Member of the Minnesota House of Representatives from the 55A district 35A (2003–2013)
- In office January 7, 2003 – January 5, 2015
- Preceded by: Ken Wolf
- Succeeded by: Bob Loonan

Personal details
- Born: July 22, 1953 (age 73) Clearfield, Pennsylvania
- Party: Republican Party of Minnesota
- Education: Bethany College of Missions
- Occupation: businessman, publisher, legislator

= Mike Beard (politician) =

American politician

Michael Beard (born July 22, 1953) is a Minnesota politician and former member of the Minnesota House of Representatives, who retired in 2014. A member of the Republican Party of Minnesota, he represented District 55A, which includes portions of Scott County in the southwestern part of the Twin Cities metropolitan area. Communities in the district include Shakopee, Jackson Township, and Louisville Township. He is also a local businessman and newspaper publisher. He is now also co-chair of a coal energy advocacy group, Coalition for a Secure Energy Future and serves as Scott County Commissioner, District 3.

==Early life, education, and career==
Beard graduated from Bethany College of Missions in Bloomington, earning his BA in Bible Missions. He later attended entrepreneurial classes at the University of St. Thomas in Saint Paul. He was the owner and operator of Macalester Park Public Company from 1987 to 1995, and has been publisher of the Minnesota Christian Chronicle newspaper since 1994. He was a member of the Shakopee City Council from 1991 to 1995, and was a member of the Minnesota Regional Transit Board from 1993 to 1995.

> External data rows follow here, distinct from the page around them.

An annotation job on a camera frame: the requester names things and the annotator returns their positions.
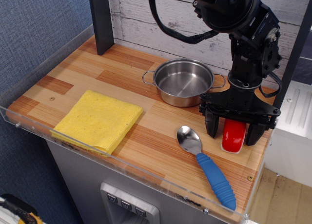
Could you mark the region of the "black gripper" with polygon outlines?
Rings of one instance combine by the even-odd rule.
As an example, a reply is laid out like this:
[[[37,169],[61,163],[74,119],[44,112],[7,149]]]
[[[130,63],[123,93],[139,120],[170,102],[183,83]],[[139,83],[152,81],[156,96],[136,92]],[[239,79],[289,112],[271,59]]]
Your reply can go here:
[[[274,129],[280,110],[262,101],[253,89],[231,86],[222,92],[200,95],[200,112],[205,116],[206,131],[215,138],[219,118],[226,118],[250,124],[246,145],[255,145],[268,129]]]

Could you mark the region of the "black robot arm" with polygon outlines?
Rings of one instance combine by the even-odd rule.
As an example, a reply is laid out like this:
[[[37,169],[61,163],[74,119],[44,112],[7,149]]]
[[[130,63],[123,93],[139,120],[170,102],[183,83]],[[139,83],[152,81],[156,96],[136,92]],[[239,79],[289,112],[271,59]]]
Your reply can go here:
[[[229,89],[200,95],[207,133],[216,135],[220,118],[244,122],[249,125],[246,144],[254,145],[281,113],[255,94],[267,77],[281,83],[274,73],[282,59],[279,21],[261,0],[194,0],[194,5],[208,27],[231,40]]]

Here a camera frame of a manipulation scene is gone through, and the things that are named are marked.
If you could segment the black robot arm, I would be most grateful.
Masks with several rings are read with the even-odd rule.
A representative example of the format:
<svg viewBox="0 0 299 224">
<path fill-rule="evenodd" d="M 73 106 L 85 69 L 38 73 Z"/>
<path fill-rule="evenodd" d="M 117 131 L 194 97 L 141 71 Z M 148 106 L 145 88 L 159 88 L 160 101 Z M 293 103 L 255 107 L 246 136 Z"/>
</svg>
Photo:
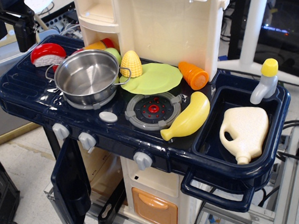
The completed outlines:
<svg viewBox="0 0 299 224">
<path fill-rule="evenodd" d="M 0 40 L 8 34 L 6 24 L 12 25 L 19 50 L 29 50 L 36 43 L 34 15 L 25 0 L 0 0 Z"/>
</svg>

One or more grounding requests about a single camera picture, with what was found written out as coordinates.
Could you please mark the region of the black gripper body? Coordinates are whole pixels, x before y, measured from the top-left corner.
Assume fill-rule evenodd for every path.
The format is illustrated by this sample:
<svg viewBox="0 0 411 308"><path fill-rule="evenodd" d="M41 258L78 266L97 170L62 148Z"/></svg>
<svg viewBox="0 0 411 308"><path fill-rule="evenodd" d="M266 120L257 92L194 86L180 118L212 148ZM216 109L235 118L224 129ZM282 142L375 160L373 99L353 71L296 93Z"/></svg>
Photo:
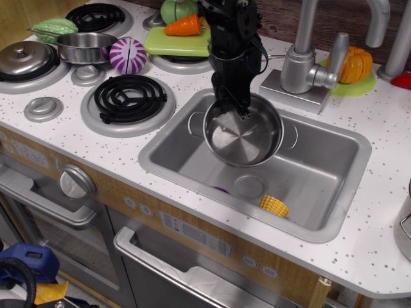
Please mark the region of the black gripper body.
<svg viewBox="0 0 411 308"><path fill-rule="evenodd" d="M229 105L237 112L248 112L251 104L250 84L260 73L261 51L256 46L238 55L209 46L209 61L214 69L211 81L217 101L224 109Z"/></svg>

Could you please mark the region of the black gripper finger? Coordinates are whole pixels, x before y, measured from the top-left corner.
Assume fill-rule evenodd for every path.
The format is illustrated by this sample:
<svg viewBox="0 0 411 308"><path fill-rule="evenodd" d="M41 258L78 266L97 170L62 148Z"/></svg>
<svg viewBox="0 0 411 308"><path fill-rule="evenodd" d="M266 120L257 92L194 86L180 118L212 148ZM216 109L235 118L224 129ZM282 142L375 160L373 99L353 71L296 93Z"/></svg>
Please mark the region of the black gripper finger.
<svg viewBox="0 0 411 308"><path fill-rule="evenodd" d="M250 99L238 100L236 102L236 110L239 113L240 118L242 120L250 118L249 107L250 107Z"/></svg>
<svg viewBox="0 0 411 308"><path fill-rule="evenodd" d="M220 117L233 112L237 112L235 100L230 97L220 99Z"/></svg>

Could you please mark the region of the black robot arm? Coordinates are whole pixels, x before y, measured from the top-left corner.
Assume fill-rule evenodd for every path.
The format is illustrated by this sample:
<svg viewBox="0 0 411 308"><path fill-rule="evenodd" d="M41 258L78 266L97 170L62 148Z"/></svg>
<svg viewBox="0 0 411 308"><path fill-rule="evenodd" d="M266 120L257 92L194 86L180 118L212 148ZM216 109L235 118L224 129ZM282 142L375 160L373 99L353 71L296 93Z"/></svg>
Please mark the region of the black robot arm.
<svg viewBox="0 0 411 308"><path fill-rule="evenodd" d="M251 81L261 74L265 50L258 35L261 14L253 1L197 1L211 31L211 81L223 111L234 107L242 119L250 117Z"/></svg>

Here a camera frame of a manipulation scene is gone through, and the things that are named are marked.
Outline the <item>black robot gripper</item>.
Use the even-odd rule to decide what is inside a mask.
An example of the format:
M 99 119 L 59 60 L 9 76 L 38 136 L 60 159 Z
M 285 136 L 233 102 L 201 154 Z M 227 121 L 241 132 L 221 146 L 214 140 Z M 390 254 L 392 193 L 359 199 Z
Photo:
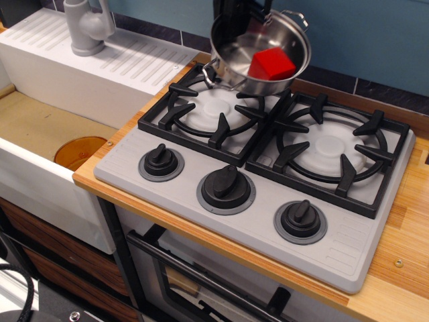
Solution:
M 263 23 L 271 13 L 272 1 L 214 0 L 212 5 L 214 19 L 221 17 L 220 35 L 226 43 L 244 34 L 252 17 Z

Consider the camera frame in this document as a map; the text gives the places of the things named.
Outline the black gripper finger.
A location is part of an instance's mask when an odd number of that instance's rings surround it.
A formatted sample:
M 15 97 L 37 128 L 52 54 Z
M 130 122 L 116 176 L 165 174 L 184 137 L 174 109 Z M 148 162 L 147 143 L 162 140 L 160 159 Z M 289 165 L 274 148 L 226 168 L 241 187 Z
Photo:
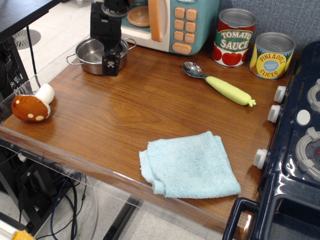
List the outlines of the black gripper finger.
M 121 54 L 120 52 L 115 52 L 114 54 L 110 55 L 110 67 L 111 67 L 111 76 L 117 76 L 120 69 L 120 63 L 121 63 Z
M 101 63 L 102 63 L 102 74 L 104 76 L 110 76 L 111 75 L 111 70 L 109 68 L 109 55 L 106 51 L 104 51 L 102 53 L 102 60 L 101 60 Z

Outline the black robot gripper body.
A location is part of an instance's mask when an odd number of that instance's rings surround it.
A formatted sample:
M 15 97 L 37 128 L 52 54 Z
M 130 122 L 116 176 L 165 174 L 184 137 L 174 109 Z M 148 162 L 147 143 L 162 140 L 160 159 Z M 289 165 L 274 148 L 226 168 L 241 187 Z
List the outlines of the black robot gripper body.
M 90 36 L 99 40 L 104 50 L 115 54 L 121 41 L 122 18 L 129 11 L 128 0 L 95 0 L 90 10 Z

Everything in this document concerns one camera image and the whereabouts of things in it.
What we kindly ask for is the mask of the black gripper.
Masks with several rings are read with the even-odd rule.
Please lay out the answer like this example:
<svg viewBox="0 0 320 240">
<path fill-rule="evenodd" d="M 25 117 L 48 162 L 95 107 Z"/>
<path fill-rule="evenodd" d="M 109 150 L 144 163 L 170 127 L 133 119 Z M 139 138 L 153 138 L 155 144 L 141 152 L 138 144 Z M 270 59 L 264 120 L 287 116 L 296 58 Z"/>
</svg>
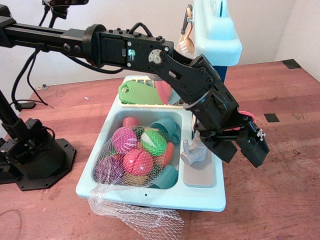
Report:
<svg viewBox="0 0 320 240">
<path fill-rule="evenodd" d="M 236 142 L 255 168 L 263 164 L 270 151 L 266 134 L 253 122 L 233 130 L 232 115 L 239 111 L 239 104 L 226 87 L 183 86 L 182 100 L 184 108 L 198 120 L 194 128 L 200 133 L 201 141 L 218 158 L 230 163 L 237 152 L 232 142 Z"/>
</svg>

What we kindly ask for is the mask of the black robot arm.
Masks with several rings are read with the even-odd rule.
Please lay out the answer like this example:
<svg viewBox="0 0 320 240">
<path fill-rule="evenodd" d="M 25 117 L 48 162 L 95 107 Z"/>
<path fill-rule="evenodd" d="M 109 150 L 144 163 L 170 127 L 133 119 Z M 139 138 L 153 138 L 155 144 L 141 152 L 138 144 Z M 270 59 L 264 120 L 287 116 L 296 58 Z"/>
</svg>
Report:
<svg viewBox="0 0 320 240">
<path fill-rule="evenodd" d="M 197 119 L 194 129 L 217 157 L 230 162 L 237 150 L 255 167 L 263 164 L 269 147 L 253 118 L 239 104 L 204 55 L 194 59 L 178 53 L 174 44 L 135 28 L 108 30 L 94 24 L 85 30 L 60 30 L 17 23 L 7 6 L 0 7 L 0 44 L 24 46 L 84 58 L 92 66 L 120 67 L 159 76 L 184 101 Z"/>
</svg>

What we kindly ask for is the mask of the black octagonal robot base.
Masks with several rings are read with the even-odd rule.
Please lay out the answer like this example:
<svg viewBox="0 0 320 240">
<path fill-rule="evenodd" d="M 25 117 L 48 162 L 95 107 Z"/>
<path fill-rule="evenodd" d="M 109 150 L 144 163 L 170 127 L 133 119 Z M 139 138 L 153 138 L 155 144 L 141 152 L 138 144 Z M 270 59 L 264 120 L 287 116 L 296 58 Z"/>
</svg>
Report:
<svg viewBox="0 0 320 240">
<path fill-rule="evenodd" d="M 76 149 L 40 120 L 3 124 L 8 140 L 0 140 L 0 183 L 21 191 L 48 189 L 73 167 Z"/>
</svg>

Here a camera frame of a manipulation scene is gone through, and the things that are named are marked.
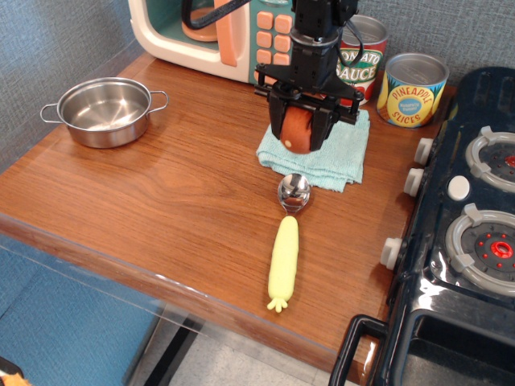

==Minnesota House of Representatives==
Beard was first elected in 2002, and was re-elected every two years since then until retiring in 2014.

On May 21, 2011, he joined the House Republican Majority in voting for a constitutional amendment to define marriage as between a man and woman. On May 7, 2012, he voted in favor of controversial House File 1485, the bill authorizing construction of a new Vikings Stadium.

Beard announced on March 18, 2014 that he would not seek re-election.